Posted - June 2019 in HSPRF News

Raises $11,500 for HSP research

 

Ted and Sonja and their family from outer suburban Melbourne created their own Marathon event to raise funds for HSP research. Sonja started a fundraising page on Everyday Hero called ‘Wheeling for a Cure’ where they raised $11,500 from over 100 people.

 

 

putting in the training

At the start back in January, Sonja said “We are doing a marathon together! Now, don’t get the wrong idea. Ted (who has HSP) is still in a wheelchair and I still don’t run anywhere. We’ll be doing this marathon by wheeling and walking. We’ve chosen a stretch of the Warburton Rail Trail.”

 

Ted & Sonja took on fundraising because they wanted to make a difference. The date of reckoning was 30 March 2019. “We have a support crew all ready to help and hope to finish the wheel/walk within 12 hours.”

 

They began training: “We walked from Woori Yallock 10km west to just shy of Wandin. Disaster struck after 3km when Ted’s freewheel broke! We had a choice of turning around and heading back to the car or helping to push Ted 17km uphill and down with the small casters on the front of the chair slowing us down. We of course chose the latter option”.

 

On another training day: “It was a very hard walk/wheel today. There were no breakdowns of any equipment but the route I chose started with a big downhill section which means the return journey ended with a big uphill section.

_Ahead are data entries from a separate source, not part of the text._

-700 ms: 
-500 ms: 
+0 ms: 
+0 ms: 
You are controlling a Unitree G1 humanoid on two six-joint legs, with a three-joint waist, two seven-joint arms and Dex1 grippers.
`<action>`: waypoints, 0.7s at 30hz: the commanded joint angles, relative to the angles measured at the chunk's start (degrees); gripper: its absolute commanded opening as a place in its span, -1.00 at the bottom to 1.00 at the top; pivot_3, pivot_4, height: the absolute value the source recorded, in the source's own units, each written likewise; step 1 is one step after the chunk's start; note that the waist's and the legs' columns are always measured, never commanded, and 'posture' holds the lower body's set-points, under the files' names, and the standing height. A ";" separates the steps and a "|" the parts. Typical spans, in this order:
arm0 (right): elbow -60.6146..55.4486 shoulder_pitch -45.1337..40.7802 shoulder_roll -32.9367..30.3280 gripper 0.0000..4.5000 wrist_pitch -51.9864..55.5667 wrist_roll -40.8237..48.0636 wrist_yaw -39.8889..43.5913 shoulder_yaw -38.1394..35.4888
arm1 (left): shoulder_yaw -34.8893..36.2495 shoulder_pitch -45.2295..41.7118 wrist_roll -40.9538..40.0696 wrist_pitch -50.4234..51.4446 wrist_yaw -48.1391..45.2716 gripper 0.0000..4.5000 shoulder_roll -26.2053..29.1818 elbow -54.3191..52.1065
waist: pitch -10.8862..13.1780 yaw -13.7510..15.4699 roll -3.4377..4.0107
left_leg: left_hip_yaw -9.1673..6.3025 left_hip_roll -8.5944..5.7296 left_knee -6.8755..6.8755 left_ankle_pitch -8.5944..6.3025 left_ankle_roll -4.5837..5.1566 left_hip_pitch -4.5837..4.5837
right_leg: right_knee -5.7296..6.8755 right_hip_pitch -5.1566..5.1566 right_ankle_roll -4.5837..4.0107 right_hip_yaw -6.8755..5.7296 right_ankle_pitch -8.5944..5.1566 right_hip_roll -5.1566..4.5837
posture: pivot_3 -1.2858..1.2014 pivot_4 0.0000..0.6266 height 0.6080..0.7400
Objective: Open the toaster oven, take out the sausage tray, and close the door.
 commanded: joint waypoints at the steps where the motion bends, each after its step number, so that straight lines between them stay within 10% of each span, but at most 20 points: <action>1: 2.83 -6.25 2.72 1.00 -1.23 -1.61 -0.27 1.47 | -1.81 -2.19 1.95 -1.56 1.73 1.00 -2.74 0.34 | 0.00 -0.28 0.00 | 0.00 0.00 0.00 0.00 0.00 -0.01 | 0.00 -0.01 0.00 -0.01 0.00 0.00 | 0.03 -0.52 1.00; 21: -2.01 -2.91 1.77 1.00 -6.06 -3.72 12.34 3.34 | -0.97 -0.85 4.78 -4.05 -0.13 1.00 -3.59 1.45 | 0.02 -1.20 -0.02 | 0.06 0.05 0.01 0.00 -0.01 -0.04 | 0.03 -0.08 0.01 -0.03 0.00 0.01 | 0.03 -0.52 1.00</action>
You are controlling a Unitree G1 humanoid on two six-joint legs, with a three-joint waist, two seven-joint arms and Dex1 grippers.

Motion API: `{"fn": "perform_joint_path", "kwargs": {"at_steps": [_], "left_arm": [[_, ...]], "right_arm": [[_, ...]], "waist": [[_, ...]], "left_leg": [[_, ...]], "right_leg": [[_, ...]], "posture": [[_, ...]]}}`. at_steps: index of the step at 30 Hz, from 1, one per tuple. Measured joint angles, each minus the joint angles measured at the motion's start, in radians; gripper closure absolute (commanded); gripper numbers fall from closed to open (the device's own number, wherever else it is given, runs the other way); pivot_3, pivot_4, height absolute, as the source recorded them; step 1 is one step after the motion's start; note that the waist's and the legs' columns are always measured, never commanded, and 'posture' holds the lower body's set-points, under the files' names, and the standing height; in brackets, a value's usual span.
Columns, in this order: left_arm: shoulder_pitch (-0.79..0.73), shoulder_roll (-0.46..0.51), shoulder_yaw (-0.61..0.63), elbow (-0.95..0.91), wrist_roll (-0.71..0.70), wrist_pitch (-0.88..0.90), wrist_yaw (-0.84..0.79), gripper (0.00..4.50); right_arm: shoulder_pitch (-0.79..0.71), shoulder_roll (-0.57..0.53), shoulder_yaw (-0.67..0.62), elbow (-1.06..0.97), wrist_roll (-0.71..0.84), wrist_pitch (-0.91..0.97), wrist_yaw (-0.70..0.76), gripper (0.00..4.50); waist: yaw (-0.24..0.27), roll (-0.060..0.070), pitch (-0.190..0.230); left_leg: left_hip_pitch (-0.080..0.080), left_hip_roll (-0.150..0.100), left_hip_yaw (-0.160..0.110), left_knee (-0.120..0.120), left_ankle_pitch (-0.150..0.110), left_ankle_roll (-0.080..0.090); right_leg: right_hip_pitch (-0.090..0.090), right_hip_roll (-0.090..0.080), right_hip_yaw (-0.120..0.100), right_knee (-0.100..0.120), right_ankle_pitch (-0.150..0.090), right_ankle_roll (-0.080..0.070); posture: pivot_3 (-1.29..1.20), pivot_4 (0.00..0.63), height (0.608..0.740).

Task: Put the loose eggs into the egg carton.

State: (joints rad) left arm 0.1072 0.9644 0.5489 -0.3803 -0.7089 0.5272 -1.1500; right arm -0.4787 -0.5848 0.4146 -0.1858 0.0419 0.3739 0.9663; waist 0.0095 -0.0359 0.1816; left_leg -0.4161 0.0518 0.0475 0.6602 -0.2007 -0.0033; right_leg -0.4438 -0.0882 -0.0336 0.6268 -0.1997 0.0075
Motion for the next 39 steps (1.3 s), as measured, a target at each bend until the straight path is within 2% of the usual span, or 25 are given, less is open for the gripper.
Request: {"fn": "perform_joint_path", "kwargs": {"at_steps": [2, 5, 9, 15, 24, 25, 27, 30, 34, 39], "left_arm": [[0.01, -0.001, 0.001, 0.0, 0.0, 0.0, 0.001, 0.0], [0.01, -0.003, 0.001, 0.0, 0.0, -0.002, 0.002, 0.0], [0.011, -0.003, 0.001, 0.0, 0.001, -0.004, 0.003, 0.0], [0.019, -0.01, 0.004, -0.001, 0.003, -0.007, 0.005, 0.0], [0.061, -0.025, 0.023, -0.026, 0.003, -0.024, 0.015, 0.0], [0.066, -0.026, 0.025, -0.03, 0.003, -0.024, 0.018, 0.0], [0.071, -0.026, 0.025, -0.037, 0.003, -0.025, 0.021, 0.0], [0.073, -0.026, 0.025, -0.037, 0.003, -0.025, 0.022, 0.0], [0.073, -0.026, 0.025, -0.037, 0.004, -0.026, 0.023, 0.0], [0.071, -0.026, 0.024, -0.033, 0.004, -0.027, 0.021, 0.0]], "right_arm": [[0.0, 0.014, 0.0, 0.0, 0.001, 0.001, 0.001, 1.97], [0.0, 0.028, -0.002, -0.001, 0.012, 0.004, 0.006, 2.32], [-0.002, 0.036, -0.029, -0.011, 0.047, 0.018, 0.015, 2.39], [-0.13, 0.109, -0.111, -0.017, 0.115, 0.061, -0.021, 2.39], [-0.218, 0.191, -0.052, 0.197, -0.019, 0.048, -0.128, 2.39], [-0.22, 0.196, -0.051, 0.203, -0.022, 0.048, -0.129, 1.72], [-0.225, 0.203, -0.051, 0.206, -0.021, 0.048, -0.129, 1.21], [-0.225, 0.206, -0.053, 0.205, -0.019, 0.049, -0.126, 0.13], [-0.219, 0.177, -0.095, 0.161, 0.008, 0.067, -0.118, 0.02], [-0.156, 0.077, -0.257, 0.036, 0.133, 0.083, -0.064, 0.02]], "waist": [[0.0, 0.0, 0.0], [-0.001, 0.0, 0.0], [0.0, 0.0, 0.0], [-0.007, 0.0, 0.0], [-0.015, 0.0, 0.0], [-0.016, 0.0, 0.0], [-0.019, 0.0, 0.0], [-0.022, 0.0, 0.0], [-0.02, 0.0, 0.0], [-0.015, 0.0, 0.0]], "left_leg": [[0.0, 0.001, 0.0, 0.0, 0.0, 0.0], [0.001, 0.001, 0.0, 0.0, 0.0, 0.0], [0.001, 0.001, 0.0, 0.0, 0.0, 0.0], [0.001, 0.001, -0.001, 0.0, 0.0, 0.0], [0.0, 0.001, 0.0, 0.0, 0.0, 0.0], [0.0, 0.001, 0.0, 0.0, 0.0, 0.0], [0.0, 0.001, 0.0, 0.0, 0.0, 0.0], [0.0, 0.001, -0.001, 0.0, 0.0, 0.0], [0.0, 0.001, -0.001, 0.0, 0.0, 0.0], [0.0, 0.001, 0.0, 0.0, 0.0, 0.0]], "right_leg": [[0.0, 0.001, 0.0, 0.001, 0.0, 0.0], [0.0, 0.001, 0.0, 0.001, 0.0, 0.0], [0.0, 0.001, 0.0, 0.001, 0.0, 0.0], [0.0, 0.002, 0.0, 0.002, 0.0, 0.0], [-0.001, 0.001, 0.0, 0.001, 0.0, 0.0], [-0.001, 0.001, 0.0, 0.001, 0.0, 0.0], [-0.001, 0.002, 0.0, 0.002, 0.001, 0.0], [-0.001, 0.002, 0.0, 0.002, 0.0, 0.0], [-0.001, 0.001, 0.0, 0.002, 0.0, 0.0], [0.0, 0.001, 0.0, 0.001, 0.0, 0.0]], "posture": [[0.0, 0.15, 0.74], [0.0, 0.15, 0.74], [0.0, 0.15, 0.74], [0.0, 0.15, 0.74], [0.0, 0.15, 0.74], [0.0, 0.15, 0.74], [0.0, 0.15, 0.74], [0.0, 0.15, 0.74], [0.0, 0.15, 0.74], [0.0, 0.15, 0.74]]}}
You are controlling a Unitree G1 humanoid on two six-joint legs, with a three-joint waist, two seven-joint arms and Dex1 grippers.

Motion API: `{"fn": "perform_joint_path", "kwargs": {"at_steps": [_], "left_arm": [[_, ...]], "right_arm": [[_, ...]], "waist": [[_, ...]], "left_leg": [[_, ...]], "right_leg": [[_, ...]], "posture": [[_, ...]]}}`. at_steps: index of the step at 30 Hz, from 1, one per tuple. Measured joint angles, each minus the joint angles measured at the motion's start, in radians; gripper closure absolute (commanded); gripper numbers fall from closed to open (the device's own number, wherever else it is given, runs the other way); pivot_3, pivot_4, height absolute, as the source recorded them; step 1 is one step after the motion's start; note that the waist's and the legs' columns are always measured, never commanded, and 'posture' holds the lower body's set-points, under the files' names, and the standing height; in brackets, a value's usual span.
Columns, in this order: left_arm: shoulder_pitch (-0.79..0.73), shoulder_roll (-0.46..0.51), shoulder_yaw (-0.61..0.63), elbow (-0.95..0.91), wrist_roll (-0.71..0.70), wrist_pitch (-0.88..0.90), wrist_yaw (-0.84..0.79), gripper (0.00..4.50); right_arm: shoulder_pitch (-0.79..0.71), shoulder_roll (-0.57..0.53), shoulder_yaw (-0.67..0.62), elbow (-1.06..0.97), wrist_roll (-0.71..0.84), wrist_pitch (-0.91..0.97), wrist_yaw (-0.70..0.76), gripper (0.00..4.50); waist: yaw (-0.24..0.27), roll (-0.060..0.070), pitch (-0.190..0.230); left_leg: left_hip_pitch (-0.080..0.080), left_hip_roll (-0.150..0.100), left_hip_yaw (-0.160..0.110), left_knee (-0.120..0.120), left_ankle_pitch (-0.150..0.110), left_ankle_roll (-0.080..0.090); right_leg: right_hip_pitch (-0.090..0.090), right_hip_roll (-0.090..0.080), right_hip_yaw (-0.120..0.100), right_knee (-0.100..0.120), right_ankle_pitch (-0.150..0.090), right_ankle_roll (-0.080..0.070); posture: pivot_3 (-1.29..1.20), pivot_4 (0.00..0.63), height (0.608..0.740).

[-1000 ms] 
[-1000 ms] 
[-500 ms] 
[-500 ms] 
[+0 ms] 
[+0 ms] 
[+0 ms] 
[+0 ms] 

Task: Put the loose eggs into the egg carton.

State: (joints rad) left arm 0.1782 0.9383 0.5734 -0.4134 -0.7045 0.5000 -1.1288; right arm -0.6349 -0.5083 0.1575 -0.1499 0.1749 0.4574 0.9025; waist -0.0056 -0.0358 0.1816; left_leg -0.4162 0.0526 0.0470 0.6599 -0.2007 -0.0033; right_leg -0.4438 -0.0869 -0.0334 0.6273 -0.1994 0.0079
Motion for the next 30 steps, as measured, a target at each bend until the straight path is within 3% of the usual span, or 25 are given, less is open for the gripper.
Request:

Oh, and it was also really dusty!”

 

… more training

Training with bushfires raging: “Due to the terrible fires raging in Victoria, we decided to err on the side of caution and took our walk to the bay. Hopefully the fires are brought under control soon and we can head back out onto the trail again next weekend”.

 

The following weekend: “We made it out onto the trail again. The fires still aren’t under control, but the temperature has dropped and the trail area isn’t under any threat. The smoke haze in the area was clearly visible. It made for a spectacular sunrise but fortunately wasn’t strong enough to affect either our breathing or our eyes”.

 

A hot training day: “With today’s forecast of 37, we cut the walk short to only 13.7kms”.

 

Getting closer to the big day: “As the marathon is only 13 days away, we upped our distance today to 34km. That’s all good in theory but I made the big mistake of telling our supporting walkers of the plan and suddenly, everyone was busy and couldn’t help!!”

 

Final preparation: “Our final training wheel/walk is complete! We had a great session today, which we shortened to only 16 km as the marathon is only a week away. We still managed to fit in a coffee at our favourite café. While there were no cows on the path today, we did see a number of kangaroos off in the distance and Ted did manage to spook a horse”.

 

all smiles at the finish

“Marathon day was an interesting day. After all of the experiences of the Warburton Rail Trail over the weeks of training, we had experienced dust, heat, bush fire threat, smoke haze, and other trail users including walkers, bike riders, horse riders, cows, kangaroos, emus, deer, sheep, alpacas and goats; on the day it rained, not the 11mm forecast but 25mm, and also the coldest March day in Melbourne for 50 years!!”

 

Ted & Sonja achieved the full Marathon distance of 42.5kms in a little over 6 ½ hours actual walking time with an average of just under 10 minutes per kilometer. Total time was 8.5 hours with breaks well organized by the support team.

 

Ted & Sonja were humble about their physical achievement. Ted said “I guess the main achievement was not the distance covered or the time taken but the amazing support and generosity of our friends, family, and colleagues who have enabled us to plan, train, and complete our marathon and have so willingly donated to the cause.”